Exactly. The level of elitist tone-deafness displayed by this New York Times article is off-the-charts. No working-class man or woman attempting to stay financially afloat under the Dumb-o-crats’ crushing inflation, taxation and war on U.S. domestic fossil fuel production gives a damn about the alleged, self-perceived sartorial grievances/complaints of a bunch of wealthy “black equestrians” engaged in an inherently wealthy and elitist sport/pastime.
If one goes to YouTube it is easy to find videos of black equestrians, and Western riders as well. It did not seem particularly hard for one to have pulled her hair back into a ponytail so as to fit the helmet in order to post.
Just like Polynesian football players. The fact is that every single sport requires some accommodation for dress and equipment.
You could make the same stupid conclusion about any activity that requires a helmet, because a big wad of hair doesn’t fit in any reasonable helmet.
Motorcyclists are Racist.
Military pilots are Racist. (although they would laugh at any idiot who said s/he couldn’t wear a helmet because of a big wad of hair.)
Football is racist.
Bicycling is racist.
Skiing is racist.
Batting is racist.
My daughter has big, long blonde hair, but she always managed to tie it back into a pony tail to fit in her helmet. She flew F-16s, and you don’t do that without a (very expensive) helmet!
Last February, The NY Times reported that Seattle dropped its bike helmet laws “amid racial social justice concerns.”
So, the message is clear, the end of February and early March is helmet season at The NY Times.
Looks like either Darwinian selection or class action lawyers will prevail in the Pacific NorthLeft. Break out the popcorn.
So Black Lives Matter unless you are a black bicycle rider in Seattle?
Bike helmets save lives.
Why is Seattle so racist?
In my neighborhood a child died when his bike and a car interacted and his unhelmeted head met pavement. Later I took my sisters two kids helmet shopping (wanted to make sure they liked them enuf to wear them). Later yet my niece broke her helmet riding – instead of her head. Money well spent.
Riding helmets are supposed to prevent brain injuries, but since this person is a leftist it seems like the helmet is optional—the damage it seeks to prevent already having taken place.

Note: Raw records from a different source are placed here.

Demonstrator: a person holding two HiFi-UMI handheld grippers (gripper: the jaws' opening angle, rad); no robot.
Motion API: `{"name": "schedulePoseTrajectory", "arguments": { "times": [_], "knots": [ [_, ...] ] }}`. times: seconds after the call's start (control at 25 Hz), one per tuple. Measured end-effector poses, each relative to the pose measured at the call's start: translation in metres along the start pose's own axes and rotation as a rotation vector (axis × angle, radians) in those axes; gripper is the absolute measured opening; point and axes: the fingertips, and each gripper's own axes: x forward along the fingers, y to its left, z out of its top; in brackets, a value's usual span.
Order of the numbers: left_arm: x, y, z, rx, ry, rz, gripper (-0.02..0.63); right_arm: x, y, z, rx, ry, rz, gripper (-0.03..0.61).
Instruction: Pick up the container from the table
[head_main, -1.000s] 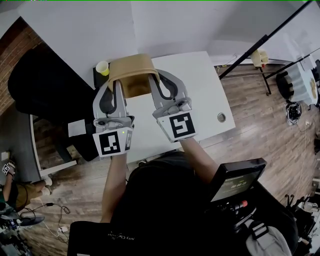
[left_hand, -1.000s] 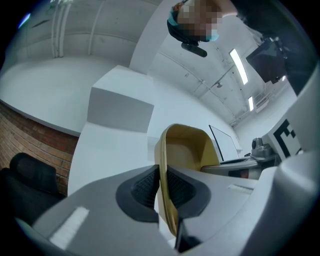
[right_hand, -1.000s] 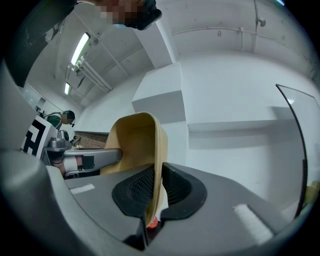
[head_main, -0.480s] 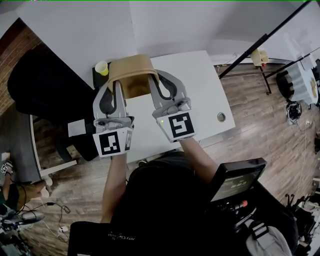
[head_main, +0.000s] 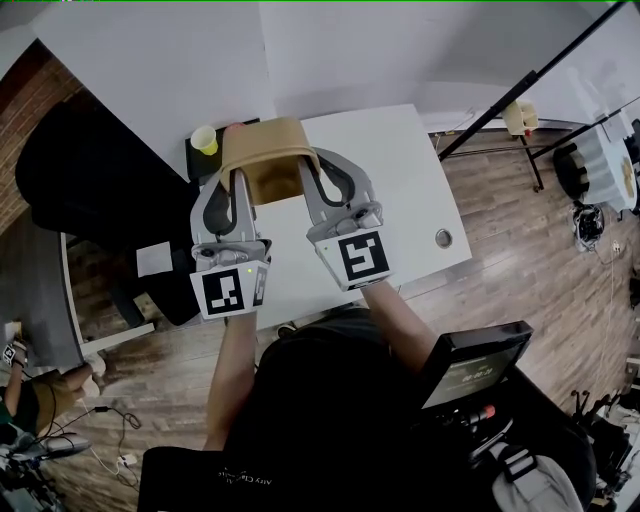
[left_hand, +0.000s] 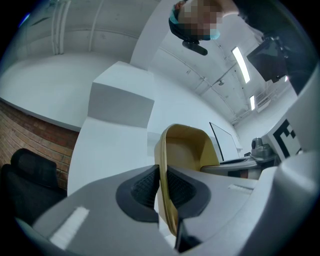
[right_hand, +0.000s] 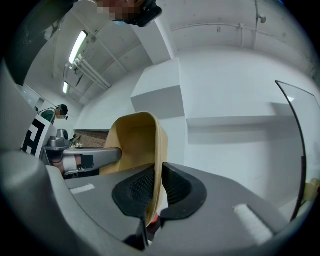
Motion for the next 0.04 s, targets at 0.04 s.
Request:
{"name": "schedulePoseTrajectory", "arguments": {
  "times": [0.04],
  "knots": [
    [-0.0005,-0.0003,-0.0007,-0.002,0.004,0.000,0.021,-0.0005,0.0002,-0.0005,0.002,0.002,0.000,0.029]
  ]
}}
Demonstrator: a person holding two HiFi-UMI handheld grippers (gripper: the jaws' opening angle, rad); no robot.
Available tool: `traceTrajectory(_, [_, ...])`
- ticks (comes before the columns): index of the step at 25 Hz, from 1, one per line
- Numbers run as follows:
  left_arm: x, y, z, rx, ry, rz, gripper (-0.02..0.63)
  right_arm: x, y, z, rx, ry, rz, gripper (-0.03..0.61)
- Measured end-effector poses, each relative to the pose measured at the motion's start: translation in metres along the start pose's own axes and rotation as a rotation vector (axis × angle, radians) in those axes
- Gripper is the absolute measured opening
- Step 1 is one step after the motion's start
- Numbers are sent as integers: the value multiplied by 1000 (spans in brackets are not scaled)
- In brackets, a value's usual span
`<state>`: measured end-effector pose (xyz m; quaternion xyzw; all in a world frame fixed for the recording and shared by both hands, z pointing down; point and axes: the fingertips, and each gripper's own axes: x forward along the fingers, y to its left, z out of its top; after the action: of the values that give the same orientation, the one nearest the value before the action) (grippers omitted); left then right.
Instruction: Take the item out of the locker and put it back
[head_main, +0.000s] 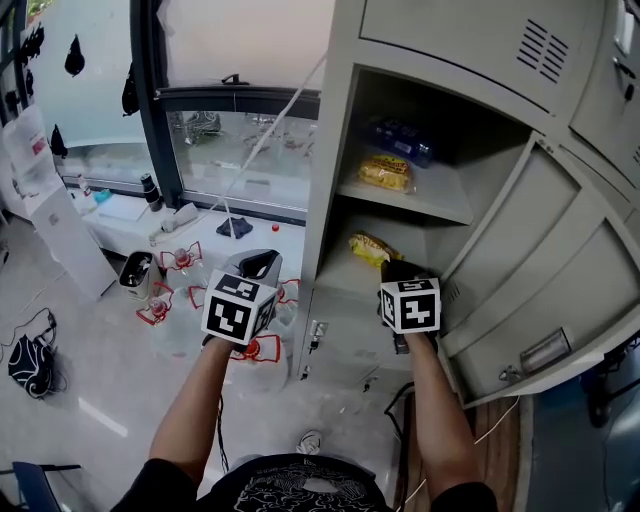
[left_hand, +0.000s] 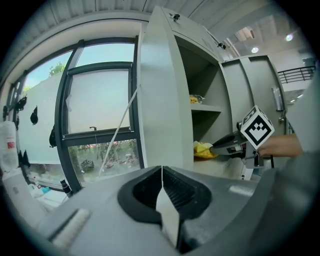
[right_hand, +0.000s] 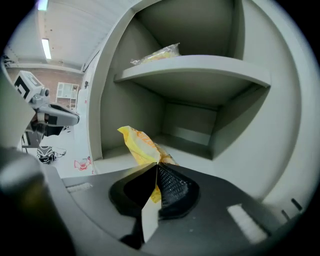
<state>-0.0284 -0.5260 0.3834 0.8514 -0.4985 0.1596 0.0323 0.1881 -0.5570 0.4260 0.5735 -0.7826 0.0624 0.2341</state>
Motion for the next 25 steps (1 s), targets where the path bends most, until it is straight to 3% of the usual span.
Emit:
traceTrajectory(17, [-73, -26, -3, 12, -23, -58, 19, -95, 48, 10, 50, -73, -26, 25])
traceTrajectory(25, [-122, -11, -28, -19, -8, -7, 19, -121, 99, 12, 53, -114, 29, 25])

“…one of the first things I thought of … to compete in swimming competition…”
i went to swimming before even reading this. Male swimmers were notorious for shaving their whole bodies, back when that was more weird than these days. Some claimed it reduced drag from turbulence. More impact came from a more subtle “feel for the water”, worth a couple fractions of a second.

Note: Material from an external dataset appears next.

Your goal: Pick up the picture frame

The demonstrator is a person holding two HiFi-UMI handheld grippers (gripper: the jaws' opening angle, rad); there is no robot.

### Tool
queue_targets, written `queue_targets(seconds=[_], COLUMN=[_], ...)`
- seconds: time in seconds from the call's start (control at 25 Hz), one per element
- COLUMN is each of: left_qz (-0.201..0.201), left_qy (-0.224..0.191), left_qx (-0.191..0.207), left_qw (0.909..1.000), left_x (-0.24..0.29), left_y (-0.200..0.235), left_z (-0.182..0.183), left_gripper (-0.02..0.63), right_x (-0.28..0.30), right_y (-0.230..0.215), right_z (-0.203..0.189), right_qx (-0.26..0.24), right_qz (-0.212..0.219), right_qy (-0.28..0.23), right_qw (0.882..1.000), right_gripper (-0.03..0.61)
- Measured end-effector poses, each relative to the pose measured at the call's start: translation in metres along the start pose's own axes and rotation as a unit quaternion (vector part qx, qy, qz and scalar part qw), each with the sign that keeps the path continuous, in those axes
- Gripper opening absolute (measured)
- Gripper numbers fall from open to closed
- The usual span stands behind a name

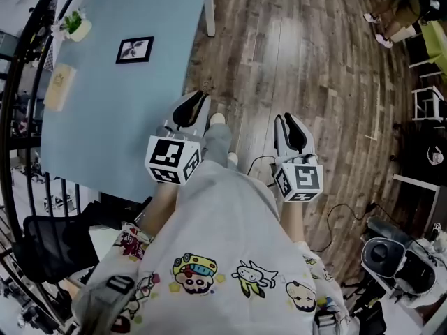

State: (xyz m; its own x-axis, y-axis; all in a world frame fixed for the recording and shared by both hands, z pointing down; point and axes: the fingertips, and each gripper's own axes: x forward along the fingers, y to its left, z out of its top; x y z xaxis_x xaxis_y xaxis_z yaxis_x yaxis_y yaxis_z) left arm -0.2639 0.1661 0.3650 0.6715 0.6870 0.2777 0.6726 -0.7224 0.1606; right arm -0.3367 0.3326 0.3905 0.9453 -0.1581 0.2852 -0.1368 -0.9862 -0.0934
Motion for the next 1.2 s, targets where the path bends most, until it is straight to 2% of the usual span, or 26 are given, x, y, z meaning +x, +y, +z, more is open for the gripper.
queue_targets(seconds=[0.4,0.88,1.2], left_qz=[-0.005,0.012,0.030], left_qy=[0.003,-0.003,-0.009], left_qx=[-0.003,-0.001,-0.015], left_qw=[1.0000,0.9999,0.9994], left_x=[0.068,0.166,0.202], left_y=[0.021,0.097,0.158], left_z=[0.013,0.069,0.088], left_gripper=[0.057,0.080,0.098], right_x=[0.051,0.174,0.249], right_y=[-0.041,-0.083,-0.080], right_z=[0.009,0.059,0.083], right_qx=[0.016,0.028,0.024], right_qz=[-0.005,0.010,0.028], right_qy=[0.006,0.001,0.005], right_qw=[1.000,1.000,0.999], right_gripper=[0.080,0.088,0.105])
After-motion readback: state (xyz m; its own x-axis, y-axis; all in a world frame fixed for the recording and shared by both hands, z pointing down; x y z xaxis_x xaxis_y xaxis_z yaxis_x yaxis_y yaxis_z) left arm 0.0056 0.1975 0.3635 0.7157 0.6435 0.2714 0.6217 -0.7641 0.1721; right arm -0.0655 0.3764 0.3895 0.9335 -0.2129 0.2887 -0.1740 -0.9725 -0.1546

Unless you are Phelps, or Marc Spitz: they win everything because they are mutants, or perhaps genetic throwbacks, better adapted to life in the water than the rest of us.

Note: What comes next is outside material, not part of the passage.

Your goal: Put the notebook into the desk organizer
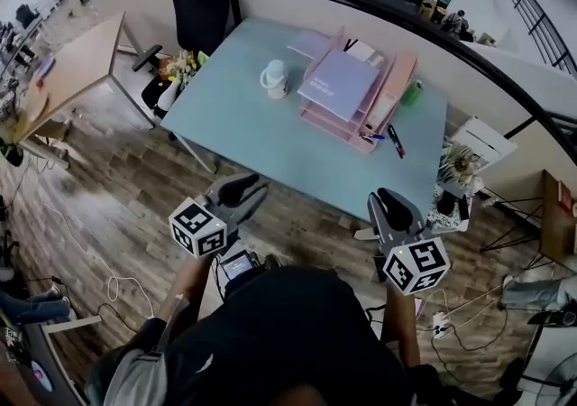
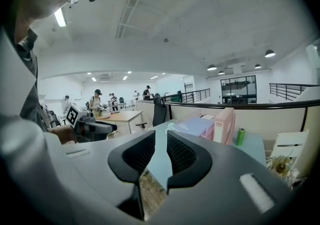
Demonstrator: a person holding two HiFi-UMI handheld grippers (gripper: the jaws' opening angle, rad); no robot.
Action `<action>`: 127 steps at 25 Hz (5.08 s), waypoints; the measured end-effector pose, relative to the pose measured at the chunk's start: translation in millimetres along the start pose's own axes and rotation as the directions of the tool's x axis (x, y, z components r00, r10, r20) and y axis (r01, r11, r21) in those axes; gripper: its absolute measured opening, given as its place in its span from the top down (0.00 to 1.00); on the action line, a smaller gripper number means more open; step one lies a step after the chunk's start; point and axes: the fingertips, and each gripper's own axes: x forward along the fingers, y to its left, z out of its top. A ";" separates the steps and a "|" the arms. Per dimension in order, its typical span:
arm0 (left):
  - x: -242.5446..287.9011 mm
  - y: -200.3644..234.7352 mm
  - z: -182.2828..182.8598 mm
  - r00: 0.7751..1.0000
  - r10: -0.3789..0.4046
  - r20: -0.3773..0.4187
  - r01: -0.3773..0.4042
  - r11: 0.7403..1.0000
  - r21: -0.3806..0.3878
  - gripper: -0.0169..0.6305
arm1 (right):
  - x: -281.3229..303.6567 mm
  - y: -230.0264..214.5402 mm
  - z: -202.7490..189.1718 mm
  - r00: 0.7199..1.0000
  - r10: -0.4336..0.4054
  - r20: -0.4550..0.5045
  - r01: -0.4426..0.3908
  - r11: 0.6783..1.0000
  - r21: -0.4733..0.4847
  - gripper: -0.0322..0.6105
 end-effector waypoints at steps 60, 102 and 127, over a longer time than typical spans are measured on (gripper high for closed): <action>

I, myself, am offended and discriminated against by all the requirements for equestrian success.
Like, I need to get on horses from time to time, and learn to ride. What’s up with that. That’s not who I am. I’m the guy on the horse jumping medal stand, without actually even riding a horse.
It’s what I want. Make it so.
I’m still laughing at this,
She isn’t black, she is mixed race.
I’ll take a ride to Beverly Hills
Just before dawn
And knock the little jockeys off the rich people’s lawns
Let me check…nope, not 1 April as I thought there was never a chance in the world this would be a story in the NYT.
This sort of begs the question doesn’t it?
This could almost be taken from a SNL skit!!
“I want to wear my hair in a giant ‘poof-Afro,’ so Ford and GM need toe redesign their vehicles to fit my foot tall hairdo!”
As a pro-lfe advocate, there are some folks that almost make the case for retroactive abortion
Seems like a budding entrepreneur would rush in and fill this tremendous void in the equestrian world. Funny how nobody ever seems to want to take advantage of these seemingly tremendous needs that the left keeps pointing out.
This is funny, because Jeremy Boreing did a version of this:
Having a HUGE head is also a problem in finding a helmet! Having a tiny little pointed head like gnome presents a problem as well! Does that make sense?? When this guy at work would say – multiple time per week – “that don’t make no sense” I’d tell him “If everything made sense MEN would ride horses sidesaddle”!